Normative Ethics, Artificial Intelligence, and Value Alignment (Dynamic Normativity)
Nicholas Kluge Corrêa · 2026 · Springer, International Library of Ethics, Law and Technology vol. 26 (based on Bonn/PUCRS cotutelle PhD dissertation) interlocutor high priority coded
Main argument
Thesis (from front matter + structure): 'Dynamic Normativity' - a framework holding that if a particular set of requirements is met, 'a minimal level of alignment has been achieved'; Part I foregrounds the field's history (2015-2020 blog-post era to market-driving mainstream), the author's assumptions and biases; Part II defends the necessity and coherence of the conditions underlying Dynamic Normativity (Ch 4) and offers 'a minimal set of strategies and methodologies for tackling the value alignment problem' (Chs 5-7) with practical artifacts (dashboards, code repositories, demos). Positioning per Markus Gabriel's foreword: articulating 'a shared normative grammar in a technologically mediated world' with 'empirical clarity about the global moral landscape of AI, showing both where consensus exists and where critical reflection must continue.'
Why it matters here
A PUBLISHED PhD DISSERTATION on exactly the dissertation's topic (normative ethics + value alignment), from a Bonn/Brazil cotutelle - the single most relevant structural model for Augustine's own project: how a philosophy PhD on alignment gets organized, examined, and published.
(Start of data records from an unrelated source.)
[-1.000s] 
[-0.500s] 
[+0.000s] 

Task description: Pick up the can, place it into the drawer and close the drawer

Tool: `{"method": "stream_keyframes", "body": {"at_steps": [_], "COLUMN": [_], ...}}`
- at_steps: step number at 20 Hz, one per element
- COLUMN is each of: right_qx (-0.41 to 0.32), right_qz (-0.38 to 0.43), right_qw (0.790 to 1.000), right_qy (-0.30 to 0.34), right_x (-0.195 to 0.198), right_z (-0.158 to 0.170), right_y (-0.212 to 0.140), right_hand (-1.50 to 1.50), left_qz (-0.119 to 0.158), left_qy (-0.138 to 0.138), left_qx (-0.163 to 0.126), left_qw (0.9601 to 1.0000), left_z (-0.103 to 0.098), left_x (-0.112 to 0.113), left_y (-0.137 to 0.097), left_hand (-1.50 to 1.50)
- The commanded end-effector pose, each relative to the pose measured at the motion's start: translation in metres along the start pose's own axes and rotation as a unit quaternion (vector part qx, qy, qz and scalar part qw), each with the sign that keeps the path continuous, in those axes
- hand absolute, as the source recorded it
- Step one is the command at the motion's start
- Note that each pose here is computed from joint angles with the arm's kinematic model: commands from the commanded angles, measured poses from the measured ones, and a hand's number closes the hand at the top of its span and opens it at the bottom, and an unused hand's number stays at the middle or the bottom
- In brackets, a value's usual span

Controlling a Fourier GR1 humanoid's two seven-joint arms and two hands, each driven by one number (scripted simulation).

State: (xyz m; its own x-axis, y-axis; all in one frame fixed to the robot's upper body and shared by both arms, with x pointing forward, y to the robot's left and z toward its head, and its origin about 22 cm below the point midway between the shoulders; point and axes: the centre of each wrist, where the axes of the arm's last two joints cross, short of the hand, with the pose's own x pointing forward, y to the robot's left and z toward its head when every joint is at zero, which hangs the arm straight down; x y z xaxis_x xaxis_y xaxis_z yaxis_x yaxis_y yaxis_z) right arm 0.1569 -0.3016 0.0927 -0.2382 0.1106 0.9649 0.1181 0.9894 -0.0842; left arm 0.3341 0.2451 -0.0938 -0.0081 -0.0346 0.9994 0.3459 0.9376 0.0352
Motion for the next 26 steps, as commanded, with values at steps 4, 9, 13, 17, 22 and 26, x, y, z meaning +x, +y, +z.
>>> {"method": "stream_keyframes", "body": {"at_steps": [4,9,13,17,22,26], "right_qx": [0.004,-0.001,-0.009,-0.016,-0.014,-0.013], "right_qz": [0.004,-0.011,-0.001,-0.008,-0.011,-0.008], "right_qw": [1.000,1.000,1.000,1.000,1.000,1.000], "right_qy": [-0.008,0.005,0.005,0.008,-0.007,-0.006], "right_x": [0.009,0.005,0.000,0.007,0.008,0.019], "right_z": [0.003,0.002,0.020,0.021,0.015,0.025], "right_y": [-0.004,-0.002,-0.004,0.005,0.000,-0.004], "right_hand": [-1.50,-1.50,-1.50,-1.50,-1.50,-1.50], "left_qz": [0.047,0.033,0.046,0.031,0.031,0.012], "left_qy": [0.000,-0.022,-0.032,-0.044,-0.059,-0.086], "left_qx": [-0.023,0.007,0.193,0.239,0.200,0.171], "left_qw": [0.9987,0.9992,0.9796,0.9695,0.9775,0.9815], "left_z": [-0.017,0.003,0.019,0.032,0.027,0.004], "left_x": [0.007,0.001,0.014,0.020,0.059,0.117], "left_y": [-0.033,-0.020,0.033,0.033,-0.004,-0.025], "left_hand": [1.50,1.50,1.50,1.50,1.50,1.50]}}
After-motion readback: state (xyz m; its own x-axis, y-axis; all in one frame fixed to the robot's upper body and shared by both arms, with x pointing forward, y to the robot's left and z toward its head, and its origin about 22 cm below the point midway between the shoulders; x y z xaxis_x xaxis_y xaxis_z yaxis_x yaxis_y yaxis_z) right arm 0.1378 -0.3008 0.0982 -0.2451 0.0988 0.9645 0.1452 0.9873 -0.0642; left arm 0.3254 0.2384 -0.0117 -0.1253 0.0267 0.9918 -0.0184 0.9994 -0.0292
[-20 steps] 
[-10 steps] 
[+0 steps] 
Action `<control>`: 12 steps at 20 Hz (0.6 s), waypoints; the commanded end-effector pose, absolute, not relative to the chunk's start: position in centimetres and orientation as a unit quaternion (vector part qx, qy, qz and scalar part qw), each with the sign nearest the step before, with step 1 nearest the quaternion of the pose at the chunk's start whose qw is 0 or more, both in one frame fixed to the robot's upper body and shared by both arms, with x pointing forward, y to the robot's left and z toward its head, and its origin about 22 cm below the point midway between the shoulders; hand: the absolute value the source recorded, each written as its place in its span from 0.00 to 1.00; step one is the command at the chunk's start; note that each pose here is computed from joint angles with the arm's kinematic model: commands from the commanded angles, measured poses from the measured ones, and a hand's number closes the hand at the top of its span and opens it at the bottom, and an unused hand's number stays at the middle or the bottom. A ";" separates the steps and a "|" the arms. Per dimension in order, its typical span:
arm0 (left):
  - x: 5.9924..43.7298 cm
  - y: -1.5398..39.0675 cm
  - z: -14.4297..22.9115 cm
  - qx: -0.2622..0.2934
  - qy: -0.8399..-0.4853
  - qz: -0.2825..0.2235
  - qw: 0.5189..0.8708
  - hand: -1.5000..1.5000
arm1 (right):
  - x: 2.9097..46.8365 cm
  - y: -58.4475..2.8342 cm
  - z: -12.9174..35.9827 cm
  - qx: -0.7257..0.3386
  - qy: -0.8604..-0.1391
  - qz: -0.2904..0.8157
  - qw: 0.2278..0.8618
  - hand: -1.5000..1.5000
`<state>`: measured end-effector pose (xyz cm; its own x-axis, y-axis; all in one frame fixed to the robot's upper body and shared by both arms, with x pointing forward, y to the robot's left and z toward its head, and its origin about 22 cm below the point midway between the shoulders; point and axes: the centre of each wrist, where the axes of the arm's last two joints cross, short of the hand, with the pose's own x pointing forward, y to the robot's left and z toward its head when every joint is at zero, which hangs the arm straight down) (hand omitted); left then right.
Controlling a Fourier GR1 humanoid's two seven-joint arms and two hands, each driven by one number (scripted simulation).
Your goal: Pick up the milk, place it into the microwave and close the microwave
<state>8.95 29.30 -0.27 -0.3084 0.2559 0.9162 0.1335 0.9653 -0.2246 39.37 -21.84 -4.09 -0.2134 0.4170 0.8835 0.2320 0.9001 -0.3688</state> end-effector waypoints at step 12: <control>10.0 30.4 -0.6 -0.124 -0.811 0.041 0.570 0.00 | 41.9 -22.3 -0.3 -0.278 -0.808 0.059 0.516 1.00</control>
Its 'Dynamic Normativity' framework (conditions for minimal alignment + practical toolkits) is also a rival account to position against. Foreword by Markus Gabriel.
Reading notes
Targeted treatment (217pp monograph): foreword, preface, chapter map read; full close read of Chs 4-7 (the Dynamic Normativity conditions + practical strategies) deferred to a dedicated session - PRIORITY for deep reading before the proposal presentation, as this is the closest existing dissertation-shaped competitor/model. Structure: Part I (foundations, Chs 1-3, incl. assumptions/biases foregrounding), Part II (Ch 4 defends the necessity/coherence of Dynamic Normativity's conditions; Chs 5-7 give minimal alignment strategies with dashboards/repos/demos as companion artifacts). Global-South authorship (PUCRS Brazil + Bonn; CAPES/DAAD funded) - relevant to the non-Western thread. DEEP-READ COMPLETED (Chs 4-7 + closing): Dynamic Normativity = three sufficiency requirements - AGGREGATE human preferences coherently under uncertainty, LEARN from them, MITIGATE unwanted behavior/impact - each chapter operationalized (Ch5 preference learning incl. SFT/RLHF/DPO; Ch7 impact mitigation at training and inference time). Metaethical base: epistemic COHERENTISM (Sayre-McCord; possibly Haack foundherentism), deliberately not a substantive moral theory; aggregation restricted to ORDINAL preference sets precisely to dodge intertheoretic comparison problems (MacAskill machinery discussed and sidestepped); criteria: completeness, transitivity, Kolmogorovian weights, Pareto efficiency etc. Ch1 is a large empirical survey (WAIE - Worldwide AI Ethics, 200 guidelines analyzed) with marginalized-regions critique.
Kluge Corrêa, N. (2026). Normative Ethics, Artificial Intelligence, and Value Alignment. Springer.